Moses at the Burning Bush
Now Moses was pasturing the flock of Jethro his father-in-law, the priest of Midian; and he led the flock to the west side of the wilderness, and came to Horeb, the mountain of God. And the angel of the Lord appeared to him in a blazing fire from the midst of the bush; and he looked, and behold, the bush was burning with fire, yet the bush was not consumed.
So Moses said, “I must turn aside now, and see this marvelous sight, why the bush is not burned up.”
When the LORD saw that he turned aside to look, God called to him from the midst of the bush, and said, “Moses, Moses!” And he said, “Here I am.“ (Exodus 3:1-4)
“And now, behold, the cry of the sons of Israel has come to Me; furthermore, I have seen the oppression with which the Egyptians are oppressing them. Therefore, come now, and I will send you to Pharaoh, so that you may bring My people, the sons of Israel, out of Egypt” (vs. 9-10).
This is more than just an episode out of the life of Moses. There is something here for our deepest consideration, and I hope it will be for some as much a confrontation as it was for Moses. We have as much a requirement to be met by the God of the burning bush and be sent by Him to deliver a people out of bondage. There is unquestionably a second ‘Exodus’ ahead for Israel. It will not be confined to a single nation, Egypt, as alluded to here. ‘Egypt’ is all the nations into which Israel will be sent, and she will need to be brought out in the purpose of God by someone who will come to her out of God and His authority as deliverer.
There is no prospect of our being sent at all in any true sense unless we are first willing to be prepared by God in the wilderness, just as Moses himself was.

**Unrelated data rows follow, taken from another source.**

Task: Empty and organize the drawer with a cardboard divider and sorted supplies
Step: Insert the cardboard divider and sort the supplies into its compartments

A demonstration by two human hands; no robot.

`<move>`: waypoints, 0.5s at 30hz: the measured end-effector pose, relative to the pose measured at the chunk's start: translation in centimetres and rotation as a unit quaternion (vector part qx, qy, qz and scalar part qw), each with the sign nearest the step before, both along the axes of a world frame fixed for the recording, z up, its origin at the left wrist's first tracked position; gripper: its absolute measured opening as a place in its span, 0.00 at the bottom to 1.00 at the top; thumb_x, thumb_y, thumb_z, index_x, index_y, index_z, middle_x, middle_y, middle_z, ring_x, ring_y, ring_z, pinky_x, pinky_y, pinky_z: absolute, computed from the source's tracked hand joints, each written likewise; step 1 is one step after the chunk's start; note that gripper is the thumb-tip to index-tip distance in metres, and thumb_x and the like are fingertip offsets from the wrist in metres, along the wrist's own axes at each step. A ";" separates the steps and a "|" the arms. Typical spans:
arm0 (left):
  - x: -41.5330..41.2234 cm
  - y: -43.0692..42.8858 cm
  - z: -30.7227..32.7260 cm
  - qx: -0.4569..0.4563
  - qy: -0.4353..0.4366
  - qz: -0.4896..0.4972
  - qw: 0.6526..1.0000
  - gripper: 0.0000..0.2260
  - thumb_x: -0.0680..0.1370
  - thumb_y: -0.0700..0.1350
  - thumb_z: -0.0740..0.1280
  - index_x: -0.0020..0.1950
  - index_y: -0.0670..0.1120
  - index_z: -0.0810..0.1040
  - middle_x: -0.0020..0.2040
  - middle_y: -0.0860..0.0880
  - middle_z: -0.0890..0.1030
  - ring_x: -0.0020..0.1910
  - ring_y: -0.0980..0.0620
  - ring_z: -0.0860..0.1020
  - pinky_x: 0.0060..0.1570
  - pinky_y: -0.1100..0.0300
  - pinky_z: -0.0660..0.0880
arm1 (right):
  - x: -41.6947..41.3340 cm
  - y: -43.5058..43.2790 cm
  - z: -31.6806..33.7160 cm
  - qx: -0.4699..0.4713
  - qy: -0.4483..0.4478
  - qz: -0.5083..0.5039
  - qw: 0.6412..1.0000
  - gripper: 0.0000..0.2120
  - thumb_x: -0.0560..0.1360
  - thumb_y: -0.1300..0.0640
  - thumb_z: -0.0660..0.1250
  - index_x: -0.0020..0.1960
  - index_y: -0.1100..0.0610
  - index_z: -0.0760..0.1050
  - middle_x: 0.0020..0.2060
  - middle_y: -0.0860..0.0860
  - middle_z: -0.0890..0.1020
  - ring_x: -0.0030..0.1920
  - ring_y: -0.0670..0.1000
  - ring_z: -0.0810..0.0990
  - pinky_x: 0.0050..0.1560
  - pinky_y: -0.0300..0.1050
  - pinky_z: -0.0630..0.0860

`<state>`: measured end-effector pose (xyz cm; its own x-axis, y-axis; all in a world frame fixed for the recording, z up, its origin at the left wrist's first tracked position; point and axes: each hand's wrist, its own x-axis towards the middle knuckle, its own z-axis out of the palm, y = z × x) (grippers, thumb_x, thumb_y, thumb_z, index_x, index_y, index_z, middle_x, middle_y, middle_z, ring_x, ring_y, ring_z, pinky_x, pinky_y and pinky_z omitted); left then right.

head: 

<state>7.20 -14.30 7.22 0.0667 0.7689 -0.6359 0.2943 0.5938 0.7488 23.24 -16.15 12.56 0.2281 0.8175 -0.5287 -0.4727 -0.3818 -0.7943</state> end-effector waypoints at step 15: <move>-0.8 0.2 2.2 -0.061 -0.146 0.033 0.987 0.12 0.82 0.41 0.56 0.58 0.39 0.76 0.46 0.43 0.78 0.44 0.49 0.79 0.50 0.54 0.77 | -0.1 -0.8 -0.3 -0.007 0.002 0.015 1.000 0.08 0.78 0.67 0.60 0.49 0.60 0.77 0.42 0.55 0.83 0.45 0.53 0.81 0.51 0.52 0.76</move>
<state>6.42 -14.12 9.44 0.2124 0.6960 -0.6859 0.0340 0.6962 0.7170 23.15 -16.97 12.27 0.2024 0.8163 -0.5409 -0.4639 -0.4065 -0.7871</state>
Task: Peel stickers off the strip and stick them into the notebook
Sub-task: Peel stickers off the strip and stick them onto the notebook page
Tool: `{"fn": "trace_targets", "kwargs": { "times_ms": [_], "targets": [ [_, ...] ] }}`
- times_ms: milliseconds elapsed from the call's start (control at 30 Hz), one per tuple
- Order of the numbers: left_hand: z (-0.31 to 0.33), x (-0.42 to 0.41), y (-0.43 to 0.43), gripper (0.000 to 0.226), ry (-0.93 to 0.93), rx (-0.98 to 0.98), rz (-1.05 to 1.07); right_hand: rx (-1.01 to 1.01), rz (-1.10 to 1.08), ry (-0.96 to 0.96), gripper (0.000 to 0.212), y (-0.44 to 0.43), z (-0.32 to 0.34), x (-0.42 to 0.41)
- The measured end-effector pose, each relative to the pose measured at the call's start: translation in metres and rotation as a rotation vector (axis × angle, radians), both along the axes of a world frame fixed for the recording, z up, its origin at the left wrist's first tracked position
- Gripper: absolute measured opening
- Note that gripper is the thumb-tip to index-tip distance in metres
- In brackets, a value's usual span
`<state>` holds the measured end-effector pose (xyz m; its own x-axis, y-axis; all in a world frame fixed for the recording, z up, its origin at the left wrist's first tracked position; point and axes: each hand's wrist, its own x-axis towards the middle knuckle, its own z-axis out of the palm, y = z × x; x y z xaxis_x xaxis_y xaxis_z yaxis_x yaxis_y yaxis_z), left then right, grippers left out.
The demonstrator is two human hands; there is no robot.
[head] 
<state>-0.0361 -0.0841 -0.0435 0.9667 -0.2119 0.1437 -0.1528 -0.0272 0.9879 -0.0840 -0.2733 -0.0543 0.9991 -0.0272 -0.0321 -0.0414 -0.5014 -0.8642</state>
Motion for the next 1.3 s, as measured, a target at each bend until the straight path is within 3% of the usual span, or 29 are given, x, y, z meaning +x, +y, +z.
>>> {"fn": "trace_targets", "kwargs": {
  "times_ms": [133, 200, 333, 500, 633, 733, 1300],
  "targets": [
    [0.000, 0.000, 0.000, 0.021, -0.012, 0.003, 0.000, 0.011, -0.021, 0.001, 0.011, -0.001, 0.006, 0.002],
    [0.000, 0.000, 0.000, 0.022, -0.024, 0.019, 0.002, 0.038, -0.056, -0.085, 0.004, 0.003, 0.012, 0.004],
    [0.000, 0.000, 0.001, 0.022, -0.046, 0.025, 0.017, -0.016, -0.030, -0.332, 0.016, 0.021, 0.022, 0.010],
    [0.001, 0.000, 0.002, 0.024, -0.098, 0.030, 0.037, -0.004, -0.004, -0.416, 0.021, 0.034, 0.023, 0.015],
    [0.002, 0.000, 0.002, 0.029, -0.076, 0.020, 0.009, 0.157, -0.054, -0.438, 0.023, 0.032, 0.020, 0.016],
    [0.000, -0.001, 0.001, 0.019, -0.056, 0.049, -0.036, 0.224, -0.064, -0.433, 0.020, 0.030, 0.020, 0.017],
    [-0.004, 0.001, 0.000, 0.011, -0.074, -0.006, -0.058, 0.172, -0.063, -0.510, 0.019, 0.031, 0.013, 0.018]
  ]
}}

The fact that Moses was Jewish, a Levite, and a prince in Egypt counted nothing as qualification for being the deliverer of a nation. However impressive things were humanly, he had to be emptied of them in order to be qualified. It is a remarkable paradox, that in order to be sent of God, we have to be emptied first of our qualification.
It may not seem as though present-day Israel or world Jewry are experiencing oppression under a ‘Pharaoh.’ In fact, things have never been more comfortable and affluent right now. It will not long remain so. Let this message be put on a shelf and taken down at a later stage when things begin to unfold as we anticipate. This people will be exceedingly oppressed worldwide in a final attempt of ‘Pharaoh’, who is the statement of Satan, to extinguish or annihilate them from the face of the earth. Their restoration at the end of the age to the purposes of God signals the release of the Lord from heaven. He is contained in the heavens awaiting the restoration of all things spoken by the prophets since the world began, namely, that this people would be restored in the Last Days out of ages long apostasy. A surviving remnant of them, which will stand for the entire nation, will be the focus of the theocratic Kingdom of God in the earth.
There is only one government that is true government and that is the government of God. It is called THEO-cracy (The rule of God). It is the coming rule of Jesus as King. He can only rule from one place¾the throne of David, on the holy hill of Zion, which is in the city of Jerusalem. Not the Jerusalem that is now, but the one that will come when both it and the people who occupy it will be restored of God by a process that will take place throughout all nations in a remarkable sifting of a Last Days’ trial and tribulation. This is not unlike them being brought into the Land the first time by a deliverer named Moses (through a wilderness trek that not many survived). There will be a second Exodus.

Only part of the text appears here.